Они сидели в засаде, таясь в развалинах дома, глядя в темноту, на дорогу, на ее белесую пыль. Вначале Кологривко, отбросив накидку, уложив автомат стволом к мучнистой черте, ждал появления врагов. Пытался различить шелест шагов и пыли, тихие звяки металла. Его мускулы, быстрая насыщенная силой и бодростью кровь, направленное в ночь зрение были готовы к броску, к моментальному действию. Вот-вот на белесой дороге появятся тени, и придется ловить их на мушку, пробивать трескучими красными иглами.
Но дорога пусто белела. Не было звуков. Мучнистая пыль слабо светилась, тянулась ввысь, и там, в высоте, туманно, огромно пролегала небесной дорогой, по которой неслышно, беззвучно шагали прозрачные тени. Остывая от тревоги, распуская в плечах уставшие мускулы, он начинал смотреть на небо, и мысли его отвлекались от лежащего автомата.
Он вспомнил вдруг теплую избушку у студеного моря, где работал на семужьей путине. Запах рыбы, огня. Дымила прокопченная печь, шипела уха. Старики, багровые, с белой щетиной, моргая синими глазками, опрокидывали горькие чарки. Хмелели, радовались теплу, шамкали беззубыми ртами, хлебали ушицу. А над морем шел дождь, валил мокрый снег, двигались в ледяной воде незримые рыбины. И он, опьянев, слушая стариковский кашель и смех, думал: за стенами дома, в море, как другая, ночная, таинственная жизнь, движутся рыбины, переполненные икрой и молокой.
Потом вдруг вспомнил, как плыл по Оби на танкере, где работал матросом, — среди прозрачных дождей и радуг. Серебряная махина раздвигала клином стеклянные толщи и ворохи. Повариха тайно прибежала к нему на корму, и он обнимал ее, горячую, хохочущую. И дуновением ветра унесло ее прозрачную голубую косынку. А наутро на берегу — берестяные чумы хантов.
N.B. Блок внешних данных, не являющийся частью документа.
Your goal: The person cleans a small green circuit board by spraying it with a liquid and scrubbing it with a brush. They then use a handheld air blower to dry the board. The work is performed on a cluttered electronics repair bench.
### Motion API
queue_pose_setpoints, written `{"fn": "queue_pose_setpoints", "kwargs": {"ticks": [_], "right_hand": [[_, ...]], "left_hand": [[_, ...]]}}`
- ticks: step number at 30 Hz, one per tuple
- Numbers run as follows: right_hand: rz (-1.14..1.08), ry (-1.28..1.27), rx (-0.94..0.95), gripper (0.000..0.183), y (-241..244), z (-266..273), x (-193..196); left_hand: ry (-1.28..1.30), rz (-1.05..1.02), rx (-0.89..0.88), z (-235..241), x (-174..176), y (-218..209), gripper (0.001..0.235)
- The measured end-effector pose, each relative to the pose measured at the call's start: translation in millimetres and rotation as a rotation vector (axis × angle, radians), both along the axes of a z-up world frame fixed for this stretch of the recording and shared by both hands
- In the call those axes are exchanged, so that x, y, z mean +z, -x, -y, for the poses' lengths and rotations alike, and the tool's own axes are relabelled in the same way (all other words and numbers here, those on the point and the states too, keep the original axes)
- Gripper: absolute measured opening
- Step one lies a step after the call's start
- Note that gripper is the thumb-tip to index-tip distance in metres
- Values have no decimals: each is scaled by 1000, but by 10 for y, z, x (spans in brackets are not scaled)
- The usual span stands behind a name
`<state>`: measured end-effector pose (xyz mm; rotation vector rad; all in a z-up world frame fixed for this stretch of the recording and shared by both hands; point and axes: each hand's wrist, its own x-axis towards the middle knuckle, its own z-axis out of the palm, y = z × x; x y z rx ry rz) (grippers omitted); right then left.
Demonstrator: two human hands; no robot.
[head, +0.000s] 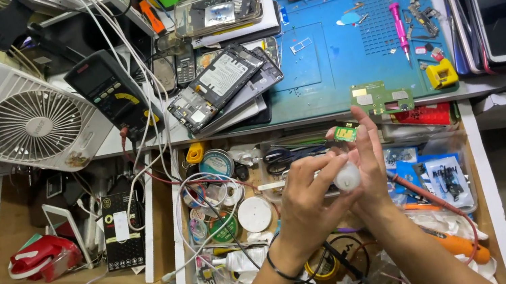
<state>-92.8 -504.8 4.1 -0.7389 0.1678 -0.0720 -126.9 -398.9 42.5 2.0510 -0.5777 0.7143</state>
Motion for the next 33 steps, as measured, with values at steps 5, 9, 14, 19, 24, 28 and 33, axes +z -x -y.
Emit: {"fn": "queue_pose_setpoints", "kwargs": {"ticks": [5, 9, 14, 19, 24, 28, 33], "right_hand": [[-25, -3, -39, 65, -42, 127, 160], [-41, 14, -53, 61, -69, 137, 170], [-23, 5, -32, 58, -35, 156, 142], [12, 2, -34, 58, -77, 232, 175], [23, 16, -68, 56, -73, 225, 188], [27, -6, -33, 55, -76, 149, 92], [3, 35, -22, 51, -119, 103, -112]], "left_hand": [[-320, -252, -92, -355, 4, 320, 62], [-917, -324, -177, -639, -578, 489, 30], [-871, -362, -208, -692, -643, 499, 17], [-639, -626, -298, -851, -202, 317, 19], [-62, -811, -37, -994, -40, 44, 33], [175, -874, -7, -687, -28, -266, 40], [381, -768, 104, -285, -365, -532, 33]]}}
И в чуме, на оленьей шкуре, недвижные мужчина и женщина и рядом — мертвый ребенок.
Он подумал вдруг, что здесь, на этой войне, кончаются его испытания и мыканья. Эта война — последнее дело, на которое его заманили, и он послушно пошел, выполняя все ту же, не свою, а чужую волю. Но после, когда война завершится, его ждет наконец настоящая, долгожданная жизнь по собственному разумению и воле, где будет у него семья, уютный дом, любимая жена и дети, много друзей и знакомых. И когда-нибудь на дружеской вечеринке он расскажет гостям про эту азиатскую ночь, белую дорогу и звезды.